La Bulgarie a suivi le chemin de l’adhésion à l’UE avant d’y parvenir officiellement en 2007. Elle compte partager son expertise en la matière avec les différents Etats dont le processus d’adhésion est en cours de négociation, tout en soutenant un ensemble de projets relatifs à la coopération régionale et à une meilleure connexion géographique et numérique des États balkaniques avec le reste de l’UE.

Le temps présent joue donc en faveur d’un retour des Balkans occidentaux à l’agenda européen, et la Bulgarie est bien ancrée dans cette perspective. En ligne de mire pour Sofia, le sommet UE-Balkans occidentaux de 2018 qui se tiendra en mai prochain dans la capitale bulgare, et qui sera lui-même suivi du prochain sommet des Balkans occidentaux à Londres en juillet 2018 dans le cadre du Processus de Berlin.
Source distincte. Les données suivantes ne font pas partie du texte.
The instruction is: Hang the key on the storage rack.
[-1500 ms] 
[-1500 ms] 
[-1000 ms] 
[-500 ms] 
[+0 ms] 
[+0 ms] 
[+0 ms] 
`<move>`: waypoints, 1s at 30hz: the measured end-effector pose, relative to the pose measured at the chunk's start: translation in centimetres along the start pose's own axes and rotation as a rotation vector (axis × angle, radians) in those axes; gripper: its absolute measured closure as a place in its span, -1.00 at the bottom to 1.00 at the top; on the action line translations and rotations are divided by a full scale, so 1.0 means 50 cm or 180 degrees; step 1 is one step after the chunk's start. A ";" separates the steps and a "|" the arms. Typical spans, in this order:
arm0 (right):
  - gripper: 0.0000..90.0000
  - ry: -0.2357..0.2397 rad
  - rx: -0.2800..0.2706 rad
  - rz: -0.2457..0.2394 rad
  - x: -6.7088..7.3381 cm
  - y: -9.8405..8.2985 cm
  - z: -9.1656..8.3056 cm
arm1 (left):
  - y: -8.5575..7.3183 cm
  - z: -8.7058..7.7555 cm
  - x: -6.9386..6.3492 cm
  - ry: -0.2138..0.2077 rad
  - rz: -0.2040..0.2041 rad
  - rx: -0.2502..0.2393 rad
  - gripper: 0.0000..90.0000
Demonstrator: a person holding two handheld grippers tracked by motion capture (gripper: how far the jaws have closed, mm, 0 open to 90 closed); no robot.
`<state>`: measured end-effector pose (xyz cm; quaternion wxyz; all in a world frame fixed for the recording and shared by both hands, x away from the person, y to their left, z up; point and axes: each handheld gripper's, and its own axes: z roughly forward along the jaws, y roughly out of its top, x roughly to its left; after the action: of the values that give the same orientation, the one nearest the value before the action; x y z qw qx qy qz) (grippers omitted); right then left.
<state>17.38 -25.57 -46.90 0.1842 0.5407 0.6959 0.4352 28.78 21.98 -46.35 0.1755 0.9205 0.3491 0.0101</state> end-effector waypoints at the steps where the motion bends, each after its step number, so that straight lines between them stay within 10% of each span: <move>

En matière de défense et de sécurité, quelle sera la vision de la présidence bulgare alors que l’Europe de la défense est à l’agenda de l’UE pour 2018 ?

Le troisième pilier de la présidence bulgare, consacré à la sécurité européenne comprend également un volet défense. Sofia entend ainsi jeter « jeter les bases d’une Union de défense, y compris en mettant en place la première coopération structurée permanente au sein de l’UE »[2]. La Bulgarie a en effet à cœur de peser sur les évolutions en la matière, et cela pourrait se traduire à différents niveaux.

Tout d’abord à l’échelle de la PSDC. À ce titre, Sofia entend bien soutenir la perspective de l’Union d’être un acteur majeur de la défense européenne. Le pays s’est également joint à la Coopération Structurée Permanente (CSP, ou PeSCo en anglais), et la Bulgarie favorisera la mise en œuvre de cette initiative qui regroupe aujourd’hui la quasi-totalité des États européens à travers 17 projets de coopération liés à la formation militaire, aux évolutions industrielles et technologiques de certains équipements de défense (drones, technologies cyber, systèmes de surveillance maritime…).

Aussi, c’est durant la présidence bulgare que devrait être adopté le règlement du Parlement européen et du Conseil établissant le programme européen de développement industriel dans le domaine de la défense, sorte d’action préparatoire du volet capacités du Fonds européen de défense qui couvrira les années 2019 et 2020. L’objectif désormais affiché par l’Union est de parvenir à développer une base industrielle et technologique de défense commune, en favorisant le développement de technologies, en soutenant la compétitivité de l’Union et en finançant la recherche à l’échelle européenne en matière de capacités de défense. Ce processus devra permettre le renforcement d’une autonomie stratégique désormais affichée par l’Union européenne.

Quelque peu désillusionnée depuis son intégration dans l’UE, il n’en reste pas moins que la Bulgarie a à cœur de se montrer à la hauteur des responsabilités qui incombent à la présidence du Conseil de l’Union européenne. Il sera nécessaire de faire le bilan de ce mandat avant que la Bulgarie ne passe le flambeau à l’Autriche le 1er juillet prochain.